In recent years, there has been a growing body of evidence linking exosomes to cancer progression. One report demonstrated that melanoma-derived exosomes play a role in metastasis, and another that exosomes derived from fibroblasts play a role in the migration of breast cancer cells. Exosomes derived from cancer cells have been found to have a protumorigenic role associated with the transfer of mRNA and proangiogenic proteins, as well as contribute to the horizontal transfer of oncogenes.
In this latest study, Kalluri and his collaborators also showed that cancer exosomes can mediate rapid and efficient mRNA silencing, thereby reprogramming the transcriptome of target cells, but not in the absence of Dicer.
They further found that exosomes from the sera of breast cancer patients, but not healthy individuals, contained Dicer and processed pre-miRNAs into mature miRNAs. When these cancer exosomes were combined with human breast epithelial cells and were injected orthotopically into the mammary tissue of mice, they induced tumor formation.
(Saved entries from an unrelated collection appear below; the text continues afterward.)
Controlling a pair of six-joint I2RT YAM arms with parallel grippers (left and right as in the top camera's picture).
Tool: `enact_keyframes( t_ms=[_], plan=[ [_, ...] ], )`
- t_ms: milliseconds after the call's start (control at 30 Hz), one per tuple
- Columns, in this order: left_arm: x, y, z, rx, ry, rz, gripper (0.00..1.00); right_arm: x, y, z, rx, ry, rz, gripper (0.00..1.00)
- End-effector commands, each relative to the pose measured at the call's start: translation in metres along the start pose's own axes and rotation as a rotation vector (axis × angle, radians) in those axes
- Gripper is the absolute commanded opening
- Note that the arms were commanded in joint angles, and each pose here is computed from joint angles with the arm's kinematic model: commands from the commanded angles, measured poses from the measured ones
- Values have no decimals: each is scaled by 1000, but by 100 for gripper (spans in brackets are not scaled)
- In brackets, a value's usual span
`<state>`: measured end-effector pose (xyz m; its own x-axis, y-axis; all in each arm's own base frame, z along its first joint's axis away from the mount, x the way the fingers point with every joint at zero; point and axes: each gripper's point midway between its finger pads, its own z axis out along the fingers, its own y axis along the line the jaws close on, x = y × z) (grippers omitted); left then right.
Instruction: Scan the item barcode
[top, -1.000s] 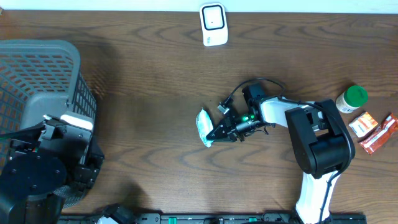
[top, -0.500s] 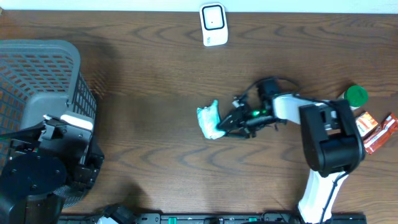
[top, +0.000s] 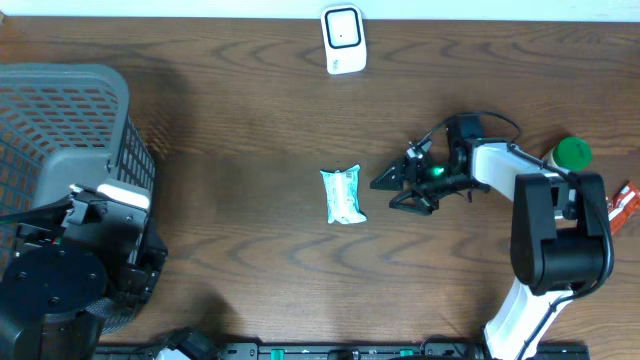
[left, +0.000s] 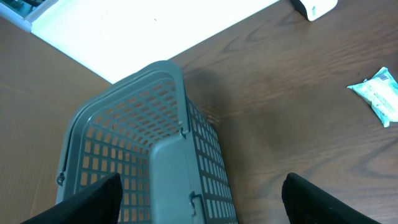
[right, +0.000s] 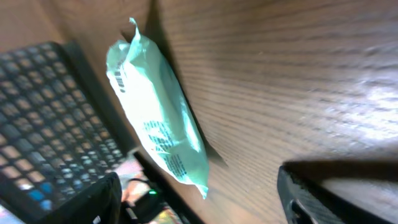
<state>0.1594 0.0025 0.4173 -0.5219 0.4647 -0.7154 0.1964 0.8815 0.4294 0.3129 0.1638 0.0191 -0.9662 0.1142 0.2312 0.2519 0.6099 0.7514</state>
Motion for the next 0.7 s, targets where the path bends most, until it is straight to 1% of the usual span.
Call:
enact_keyframes(
  t_ms=[0, 33, 100, 167, 233, 333, 400, 467, 533, 667],
  plan=[
    [1, 2, -1, -9, -4, -1, 82, 6, -48, 12, 319, -16, -78, 64],
    [1, 2, -1, -9, -4, -1, 82, 7, -41, 13, 335, -26, -113, 49],
    [1, 2, -1, -9, -4, -1, 82, 10, -23, 15, 355, -49, -191, 1],
    [1, 2, -1, -9, -4, -1, 82, 15, 0, 16, 360, -77, -264, 1],
    [1, 2, -1, -9, -4, -1, 82, 22, 36, 15, 318, -127, -334, 1],
    [1, 2, -1, -9, -4, -1, 82, 25, 75, 11, 257, -194, -430, 1],
    [1, 2, -1, -9, -4, -1, 82, 27, 91, 10, 228, -223, -465, 1],
    [1, 2, -1, -9, -4, -1, 82, 27, 99, 12, 221, -243, -488, 1],
    [1, 2, -1, -9, -4, -1, 82, 23, 95, 18, 259, -260, -477, 1],
    [1, 2, -1, -9, -4, -1, 82, 23, 84, 39, 284, -222, -476, 1]
  ],
)
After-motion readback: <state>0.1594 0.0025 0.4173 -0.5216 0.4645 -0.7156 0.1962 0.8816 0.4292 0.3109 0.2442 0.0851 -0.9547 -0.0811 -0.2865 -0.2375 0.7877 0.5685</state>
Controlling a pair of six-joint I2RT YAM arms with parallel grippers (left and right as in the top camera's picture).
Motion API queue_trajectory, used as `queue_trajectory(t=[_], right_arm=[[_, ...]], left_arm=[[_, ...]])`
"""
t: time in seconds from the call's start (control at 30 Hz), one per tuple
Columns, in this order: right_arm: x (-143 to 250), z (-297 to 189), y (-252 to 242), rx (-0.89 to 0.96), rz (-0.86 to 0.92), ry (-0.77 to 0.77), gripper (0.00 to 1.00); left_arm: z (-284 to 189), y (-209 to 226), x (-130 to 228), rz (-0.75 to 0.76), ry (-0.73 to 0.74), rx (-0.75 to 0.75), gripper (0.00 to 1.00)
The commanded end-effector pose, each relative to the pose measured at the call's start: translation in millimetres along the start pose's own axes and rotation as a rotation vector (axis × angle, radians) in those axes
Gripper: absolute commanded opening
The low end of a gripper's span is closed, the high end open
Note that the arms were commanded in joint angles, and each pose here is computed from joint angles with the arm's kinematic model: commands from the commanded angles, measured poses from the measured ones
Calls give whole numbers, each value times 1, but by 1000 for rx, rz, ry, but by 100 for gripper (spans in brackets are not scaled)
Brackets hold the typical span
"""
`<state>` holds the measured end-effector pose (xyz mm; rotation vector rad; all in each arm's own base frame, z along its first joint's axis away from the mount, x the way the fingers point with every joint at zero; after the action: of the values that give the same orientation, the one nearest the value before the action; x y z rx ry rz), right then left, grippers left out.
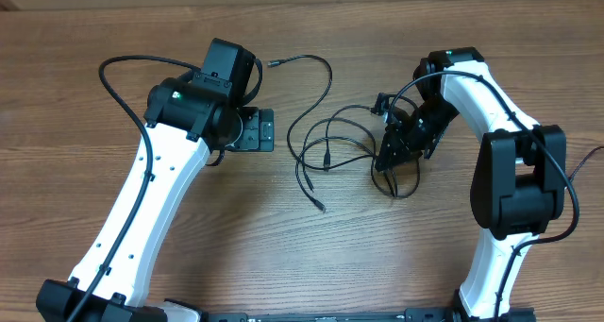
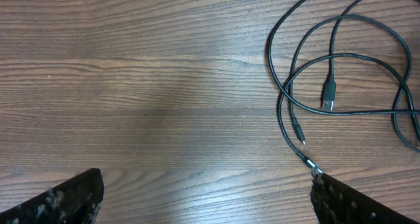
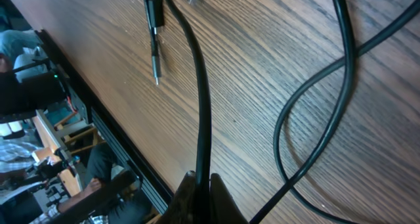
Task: Untangle cables
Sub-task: 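Close the right gripper on one black cable, then lift the held cable and carry it to the upper right corner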
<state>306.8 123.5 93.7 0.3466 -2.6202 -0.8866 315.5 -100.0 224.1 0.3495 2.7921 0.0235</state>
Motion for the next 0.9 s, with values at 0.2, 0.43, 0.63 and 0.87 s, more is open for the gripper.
queue_trajectory(t=[0.2,0.43,0.63,0.87], right_arm=[[-4,-47,30,52,57,-63,4],[-28,-149,98,101,-13,-452,4],[-7,-232,181,23,-220,-767,4],[53,-334,284,-76,-571,-1231,4]], left_arm=[[-6,0,-4,-19,-23,4,100],[-6,0,-4,-19,-23,4,100],[-6,0,-4,-19,-23,4,100],[-6,0,-4,-19,-23,4,100]])
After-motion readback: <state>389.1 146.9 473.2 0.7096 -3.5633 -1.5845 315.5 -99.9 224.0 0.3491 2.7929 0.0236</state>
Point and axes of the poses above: each gripper's point midway between its finger pads, its own z axis out along the fingers, its own y axis along the line the jaws close on, x = y × z, the point moved 2 cm from there along -z, back along the fingers, and after that the axes turned 15 degrees about z, right-handed, at the moved point
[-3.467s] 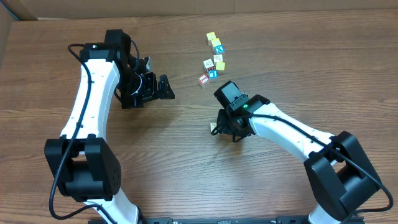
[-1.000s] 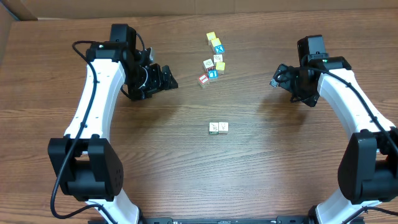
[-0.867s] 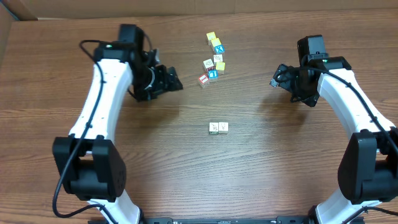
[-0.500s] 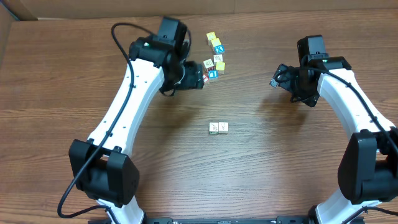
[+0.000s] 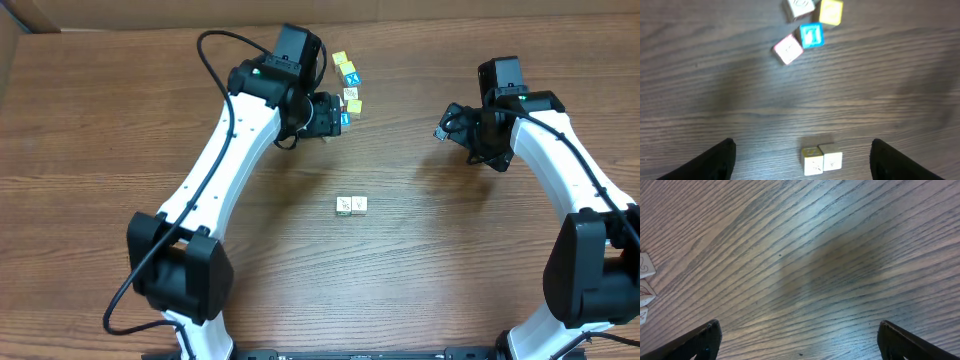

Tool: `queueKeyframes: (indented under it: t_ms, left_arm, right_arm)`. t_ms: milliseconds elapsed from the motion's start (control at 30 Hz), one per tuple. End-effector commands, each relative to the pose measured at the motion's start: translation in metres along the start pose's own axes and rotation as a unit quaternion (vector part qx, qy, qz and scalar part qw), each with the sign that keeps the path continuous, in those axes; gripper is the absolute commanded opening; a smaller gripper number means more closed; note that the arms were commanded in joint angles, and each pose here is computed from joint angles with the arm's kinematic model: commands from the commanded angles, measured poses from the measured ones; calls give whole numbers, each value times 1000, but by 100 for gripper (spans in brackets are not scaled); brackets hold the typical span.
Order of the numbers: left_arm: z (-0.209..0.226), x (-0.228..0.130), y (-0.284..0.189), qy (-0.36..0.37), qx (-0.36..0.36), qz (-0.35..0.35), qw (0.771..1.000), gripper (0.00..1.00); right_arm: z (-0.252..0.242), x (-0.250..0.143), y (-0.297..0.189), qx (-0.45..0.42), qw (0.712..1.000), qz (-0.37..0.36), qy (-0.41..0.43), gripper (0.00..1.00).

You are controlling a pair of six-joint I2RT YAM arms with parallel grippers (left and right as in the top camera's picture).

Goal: Flip 4 blocks
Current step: 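Move the left gripper over the block cluster toward the red-lettered block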

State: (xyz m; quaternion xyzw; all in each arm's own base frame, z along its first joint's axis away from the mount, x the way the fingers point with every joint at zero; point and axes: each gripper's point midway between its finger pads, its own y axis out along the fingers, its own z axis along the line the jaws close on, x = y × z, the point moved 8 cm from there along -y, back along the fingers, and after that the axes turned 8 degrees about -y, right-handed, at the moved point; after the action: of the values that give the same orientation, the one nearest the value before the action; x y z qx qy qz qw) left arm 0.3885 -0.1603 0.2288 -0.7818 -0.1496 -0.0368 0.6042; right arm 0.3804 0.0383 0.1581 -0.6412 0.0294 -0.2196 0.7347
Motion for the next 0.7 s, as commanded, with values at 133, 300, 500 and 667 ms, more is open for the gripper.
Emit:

Exosomes from sera of healthy donors had no tumorigenic effect.
To Kalluri, the findings suggest that exosomes might prove useful as cancer biomarkers. "Only cancer exosomes contain Dicer," he explained. "So if we isolate exosomes from circulation in an individual [and] you see Dicer, that's a pretty good indication that that person has cancer."
And while the discovery that miRNA biogenesis can occur outside of a cell is intriguing from a basic science point of view, he added, it may also have clinical implications, with exosomes being co-opted as a sort of biological factory where miRNAs can be created and then delivered to areas of the body where they could have a therapeutic effect.
Still, Kalluri cautioned that the data are preliminary and that work is underway in his lab to extend the findings to other cancer types.